Tuning priors for linear mixed model

I’m trying to tune the priors for a multivariate longitudinal model as part of prior predictive checking. However, I’m finding this a very difficult process. Here’s a toy univariate example however using the sleepstudy dataset from the lmer package:

library(lme4)
library(brms)

fit_prior <- brm(
    Reaction ~ Days + (Days | Subject),
    data = sleepstudy, chains=4,
    prior = c(set_prior("normal(0, 10)", class = "b")),
    sample_prior = "only")
> prior_summary(fit_prior)
                     prior     class      coef   group resp dpar nlpar bound       source
              normal(0, 10         b                                                 user
              normal(0, 10         b      Days                               (vectorized)
 student_t(3, 288.7, 59.3) Intercept                                              default
      lkj_corr_cholesky(1)         L                                              default
      lkj_corr_cholesky(1)         L           Subject                       (vectorized)
     student_t(3, 0, 59.3)        sd                                              default
     student_t(3, 0, 59.3)        sd           Subject                       (vectorized)
     student_t(3, 0, 59.3)        sd      Days Subject                       (vectorized)
     student_t(3, 0, 59.3)        sd Intercept Subject                       (vectorized)
     student_t(3, 0, 59.3)     sigma                                              default

pp_check(fit_prior, ndraws = 200)

This will typically give me a PPC like so:

So, maybe this is ok, but its exploring a very wide space for the response variable, and I don’t expect Y to ever be negative. So I’ll try being alot more informative about sigma and sd:

fit_prior2 <- brm(
    Reaction ~ Days + (Days | Subject),
    data = sleepstudy, chains=4,
    prior = c(set_prior("normal(0, 10)", class = "b"),
              set_prior("student_t(3, 0, 1)", class = "sigma"),
              set_prior("student_t(3, 0, 5)", class = "sd")),
    sample_prior = "only")

pp_check(fit_prior2, ndraws = 200)

Is this actually better? I’m not really sure. Yes it tends less to negative values, but now each line is very narrowly up and down and none look close to the shape of the real y. Can anyone advise here? I’ve been playing with it for some time varying any prior I can find, but never seem to get it quite right.

1 Like

Is it really true that there are no lines close to the shape of the real y in that second example?

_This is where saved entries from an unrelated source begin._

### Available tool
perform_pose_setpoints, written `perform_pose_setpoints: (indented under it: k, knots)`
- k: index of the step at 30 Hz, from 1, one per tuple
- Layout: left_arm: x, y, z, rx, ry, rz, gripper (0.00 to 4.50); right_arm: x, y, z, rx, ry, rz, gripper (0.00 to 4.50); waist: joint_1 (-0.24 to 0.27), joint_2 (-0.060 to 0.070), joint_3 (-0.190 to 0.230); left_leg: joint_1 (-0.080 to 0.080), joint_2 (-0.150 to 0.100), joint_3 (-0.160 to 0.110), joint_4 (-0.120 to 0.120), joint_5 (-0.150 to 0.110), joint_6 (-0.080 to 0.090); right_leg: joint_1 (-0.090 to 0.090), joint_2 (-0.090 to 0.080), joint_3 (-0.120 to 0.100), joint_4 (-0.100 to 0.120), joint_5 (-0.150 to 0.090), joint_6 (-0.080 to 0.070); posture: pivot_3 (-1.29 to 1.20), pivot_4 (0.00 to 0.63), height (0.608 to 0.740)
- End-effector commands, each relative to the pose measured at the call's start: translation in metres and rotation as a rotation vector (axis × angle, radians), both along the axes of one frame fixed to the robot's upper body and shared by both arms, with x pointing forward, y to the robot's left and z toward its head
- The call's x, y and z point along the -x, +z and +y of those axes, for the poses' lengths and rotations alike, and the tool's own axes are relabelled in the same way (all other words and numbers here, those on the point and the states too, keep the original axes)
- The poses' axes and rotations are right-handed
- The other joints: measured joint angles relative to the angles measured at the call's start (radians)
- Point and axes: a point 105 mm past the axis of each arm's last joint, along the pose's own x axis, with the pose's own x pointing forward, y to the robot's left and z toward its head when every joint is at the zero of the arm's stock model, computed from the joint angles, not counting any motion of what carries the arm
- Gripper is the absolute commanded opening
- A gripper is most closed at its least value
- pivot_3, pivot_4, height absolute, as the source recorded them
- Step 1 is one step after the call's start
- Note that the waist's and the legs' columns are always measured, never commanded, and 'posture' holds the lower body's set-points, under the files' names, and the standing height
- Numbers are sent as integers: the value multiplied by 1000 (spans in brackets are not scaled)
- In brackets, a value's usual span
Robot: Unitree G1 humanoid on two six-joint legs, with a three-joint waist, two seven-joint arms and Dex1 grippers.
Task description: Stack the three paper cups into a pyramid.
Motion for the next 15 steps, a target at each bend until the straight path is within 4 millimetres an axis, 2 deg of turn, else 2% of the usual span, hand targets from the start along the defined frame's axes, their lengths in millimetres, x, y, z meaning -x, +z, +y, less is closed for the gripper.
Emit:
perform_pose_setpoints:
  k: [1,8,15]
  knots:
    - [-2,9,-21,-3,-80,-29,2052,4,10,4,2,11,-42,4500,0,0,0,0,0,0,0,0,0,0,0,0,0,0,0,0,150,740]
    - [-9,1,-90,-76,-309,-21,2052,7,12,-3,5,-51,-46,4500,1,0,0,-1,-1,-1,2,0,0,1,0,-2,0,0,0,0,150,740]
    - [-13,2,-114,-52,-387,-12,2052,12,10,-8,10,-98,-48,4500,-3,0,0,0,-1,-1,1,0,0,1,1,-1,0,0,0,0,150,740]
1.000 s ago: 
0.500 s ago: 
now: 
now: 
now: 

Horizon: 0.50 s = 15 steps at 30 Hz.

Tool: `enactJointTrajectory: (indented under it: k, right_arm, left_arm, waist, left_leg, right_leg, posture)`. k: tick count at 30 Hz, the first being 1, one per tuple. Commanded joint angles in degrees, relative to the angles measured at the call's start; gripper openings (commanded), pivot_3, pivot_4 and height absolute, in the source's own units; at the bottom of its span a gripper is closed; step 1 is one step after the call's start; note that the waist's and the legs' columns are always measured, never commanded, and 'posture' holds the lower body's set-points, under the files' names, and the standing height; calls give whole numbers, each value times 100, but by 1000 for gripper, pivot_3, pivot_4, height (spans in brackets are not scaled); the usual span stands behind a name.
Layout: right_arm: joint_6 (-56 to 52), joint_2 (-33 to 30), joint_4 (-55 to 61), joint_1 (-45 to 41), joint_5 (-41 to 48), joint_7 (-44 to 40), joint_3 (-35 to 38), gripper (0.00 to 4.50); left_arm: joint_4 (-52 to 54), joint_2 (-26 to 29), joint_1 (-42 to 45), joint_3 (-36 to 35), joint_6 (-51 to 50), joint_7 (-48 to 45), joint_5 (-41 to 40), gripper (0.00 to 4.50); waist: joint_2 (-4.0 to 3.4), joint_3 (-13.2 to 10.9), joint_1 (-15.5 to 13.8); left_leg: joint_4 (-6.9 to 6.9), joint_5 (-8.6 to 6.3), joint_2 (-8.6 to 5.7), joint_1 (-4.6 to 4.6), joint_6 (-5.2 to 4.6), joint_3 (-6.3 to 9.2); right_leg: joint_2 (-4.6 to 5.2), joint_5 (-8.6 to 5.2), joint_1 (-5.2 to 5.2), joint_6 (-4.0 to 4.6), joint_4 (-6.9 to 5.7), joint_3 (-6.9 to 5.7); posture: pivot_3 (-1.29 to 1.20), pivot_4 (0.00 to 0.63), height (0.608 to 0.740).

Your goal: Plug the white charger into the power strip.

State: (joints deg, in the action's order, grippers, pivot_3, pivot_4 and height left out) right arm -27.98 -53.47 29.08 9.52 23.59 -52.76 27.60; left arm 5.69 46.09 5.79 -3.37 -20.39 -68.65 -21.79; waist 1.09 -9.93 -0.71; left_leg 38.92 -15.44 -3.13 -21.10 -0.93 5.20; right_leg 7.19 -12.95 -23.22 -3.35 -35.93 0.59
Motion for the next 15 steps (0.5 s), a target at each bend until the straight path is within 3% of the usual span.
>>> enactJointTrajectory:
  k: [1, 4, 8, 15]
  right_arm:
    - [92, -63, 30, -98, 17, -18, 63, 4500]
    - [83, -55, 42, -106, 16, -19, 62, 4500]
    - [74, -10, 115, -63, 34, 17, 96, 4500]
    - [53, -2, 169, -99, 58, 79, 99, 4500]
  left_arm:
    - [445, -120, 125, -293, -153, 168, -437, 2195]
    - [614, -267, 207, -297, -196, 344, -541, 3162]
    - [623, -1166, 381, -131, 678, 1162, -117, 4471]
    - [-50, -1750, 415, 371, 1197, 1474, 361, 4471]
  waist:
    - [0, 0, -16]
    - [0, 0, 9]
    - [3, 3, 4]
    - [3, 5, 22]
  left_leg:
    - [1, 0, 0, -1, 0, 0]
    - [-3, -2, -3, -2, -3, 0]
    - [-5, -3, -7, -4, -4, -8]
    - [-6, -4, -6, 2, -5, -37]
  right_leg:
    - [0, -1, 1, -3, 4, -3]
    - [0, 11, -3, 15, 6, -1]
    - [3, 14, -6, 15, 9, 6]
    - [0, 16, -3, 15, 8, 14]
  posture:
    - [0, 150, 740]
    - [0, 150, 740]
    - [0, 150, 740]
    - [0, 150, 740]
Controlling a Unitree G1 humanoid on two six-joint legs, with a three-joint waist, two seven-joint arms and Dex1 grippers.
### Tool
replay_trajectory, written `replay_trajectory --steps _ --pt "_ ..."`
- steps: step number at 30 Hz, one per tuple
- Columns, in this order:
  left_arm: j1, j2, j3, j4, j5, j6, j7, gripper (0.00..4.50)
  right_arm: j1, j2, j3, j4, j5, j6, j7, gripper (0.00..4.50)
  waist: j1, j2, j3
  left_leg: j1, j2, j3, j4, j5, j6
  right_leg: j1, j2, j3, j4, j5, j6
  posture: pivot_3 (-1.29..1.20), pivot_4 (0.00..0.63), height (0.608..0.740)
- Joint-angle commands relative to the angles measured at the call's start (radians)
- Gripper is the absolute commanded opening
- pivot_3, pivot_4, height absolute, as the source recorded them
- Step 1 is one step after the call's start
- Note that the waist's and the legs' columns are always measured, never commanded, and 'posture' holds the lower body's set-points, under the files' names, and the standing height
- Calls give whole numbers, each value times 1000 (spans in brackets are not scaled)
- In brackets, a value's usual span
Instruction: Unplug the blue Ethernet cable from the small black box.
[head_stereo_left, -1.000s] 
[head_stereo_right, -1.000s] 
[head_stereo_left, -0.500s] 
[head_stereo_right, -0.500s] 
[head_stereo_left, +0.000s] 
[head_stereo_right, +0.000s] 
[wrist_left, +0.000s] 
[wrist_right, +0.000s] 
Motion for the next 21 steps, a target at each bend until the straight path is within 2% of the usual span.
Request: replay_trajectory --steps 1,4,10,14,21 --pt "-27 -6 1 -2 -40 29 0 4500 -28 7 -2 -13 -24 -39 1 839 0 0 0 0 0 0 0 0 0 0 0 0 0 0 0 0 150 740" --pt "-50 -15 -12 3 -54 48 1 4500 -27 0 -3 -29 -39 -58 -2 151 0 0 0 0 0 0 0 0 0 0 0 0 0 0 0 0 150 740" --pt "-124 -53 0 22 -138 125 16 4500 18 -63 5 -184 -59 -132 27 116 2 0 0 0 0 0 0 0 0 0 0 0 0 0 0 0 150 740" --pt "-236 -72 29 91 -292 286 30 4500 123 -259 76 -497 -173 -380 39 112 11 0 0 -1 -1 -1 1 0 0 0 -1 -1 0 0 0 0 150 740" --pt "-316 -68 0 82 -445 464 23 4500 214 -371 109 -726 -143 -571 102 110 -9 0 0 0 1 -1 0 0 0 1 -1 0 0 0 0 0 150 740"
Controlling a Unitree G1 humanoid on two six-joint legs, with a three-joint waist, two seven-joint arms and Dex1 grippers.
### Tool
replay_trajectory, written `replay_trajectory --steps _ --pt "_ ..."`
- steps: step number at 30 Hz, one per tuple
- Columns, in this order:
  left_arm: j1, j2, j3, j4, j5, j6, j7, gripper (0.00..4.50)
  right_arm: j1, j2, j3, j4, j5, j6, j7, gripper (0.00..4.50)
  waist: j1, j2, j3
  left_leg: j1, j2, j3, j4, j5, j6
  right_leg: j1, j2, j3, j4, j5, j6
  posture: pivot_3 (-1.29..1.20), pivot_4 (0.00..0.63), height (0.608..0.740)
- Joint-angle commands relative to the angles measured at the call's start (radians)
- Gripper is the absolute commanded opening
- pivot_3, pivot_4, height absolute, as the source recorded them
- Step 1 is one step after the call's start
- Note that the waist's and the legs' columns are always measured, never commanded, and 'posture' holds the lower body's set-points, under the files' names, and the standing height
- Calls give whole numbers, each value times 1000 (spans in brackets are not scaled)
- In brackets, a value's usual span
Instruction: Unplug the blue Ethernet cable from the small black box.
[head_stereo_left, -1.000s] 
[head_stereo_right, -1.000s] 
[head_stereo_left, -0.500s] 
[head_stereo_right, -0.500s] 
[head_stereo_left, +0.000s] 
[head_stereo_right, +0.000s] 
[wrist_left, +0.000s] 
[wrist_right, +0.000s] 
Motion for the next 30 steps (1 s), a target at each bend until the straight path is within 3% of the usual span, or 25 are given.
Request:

I can’t really see well enough to tell. But is that important? I consider the high loops to be unrealistic given the nature of the data (a study on sleep deprivation in 18 individuals over 10 days - all the response variables being tightly grouped across all individuals at all times is highly unrealistic)

If the aim of the priors in this case is to prevent estimating negative values, then why not use a likelihood that explicitly prevents this from happening (e.g., log-normal or gamma)? The priors are affecting the whole joint posterior, so I imagine that it will be hard to tweak specific priors to induce a specific posterior shape.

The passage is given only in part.